Aucune de ces mentions n’est un diagnostic, et toutes suffisent, parce que la clause vise ce qui a donné des SIGNES et non ce qui a été nommé.
Ce que rendent les contrats
| Contrat | Remboursement sur une affection préexistante | |---|---| | Santévet, formule haute à 100 % | 0 € | | Figo, formule haute à 100 % | 0 € | | Lassie, formule Or à 100 % | 0 € | | Dalma à 100 % sans franchise | 0 € | | Kozoo à 100 % sans franchise | 0 € | | Lovys, Soin parfait | 0 € |
Aucun réglage de taux, de plafond ou de franchise n’y change quoi que ce soit. C’est une exclusion sèche, et c’est pour cela qu’elle figure dans ce calculateur.
Déclarez, même si cela vous coûte une exclusion
La tentation est de ne pas mentionner un antécédent pour obtenir une couverture complète. Le Code des assurances rend cette stratégie très mauvaise.
Une omission de bonne foi entraîne une réduction proportionnelle de l’indemnité : vous êtes remboursé au prorata de la prime que vous auriez dû payer.
Une fausse déclaration intentionnelle entraîne la NULLITÉ du contrat. Il est réputé n’avoir jamais existé, les primes versées restent acquises à l’assureur, et aucun sinistre n’est indemnisé, y compris ceux sans aucun lien avec l’antécédent dissimulé. Un chien assuré sur une fausse déclaration n’est donc pas mal assuré : il n’est pas assuré du tout.

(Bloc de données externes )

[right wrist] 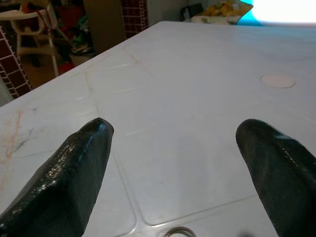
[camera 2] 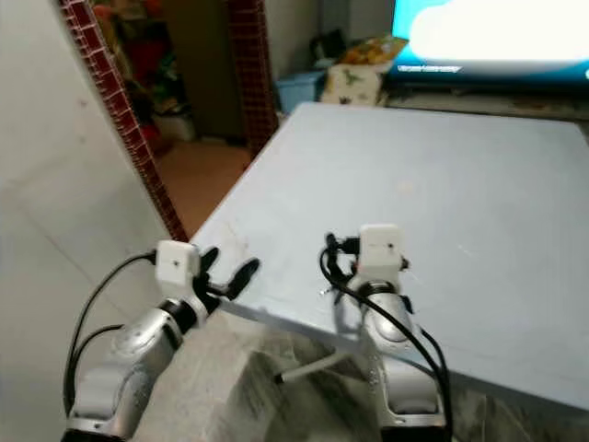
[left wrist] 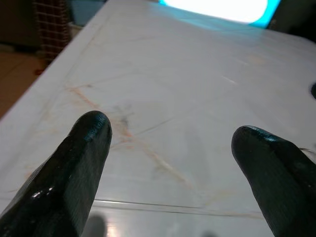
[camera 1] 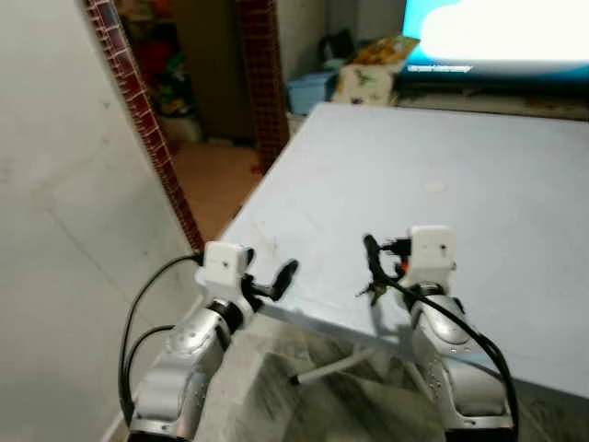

La conséquence pratique : souscrivez tôt, et ne changez pas
Deux règles découlent de cette clause, et elles gouvernent tout le reste.
Souscrivez quand l’animal est jeune et que le dossier médical est vide. C’est le seul moment où l’on achète une couverture réellement complète, et il ne revient pas.
Ne changez pas d’assureur pour quelques euros ou quelques points de taux. Chez le nouveau, tout l’historique devient préexistant et les carences repartent de zéro. Sur un animal de 7 ans avec cinq ans de suivi, changer de contrat revient à n’être plus couvert que sur ce qui n’est pas encore arrivé.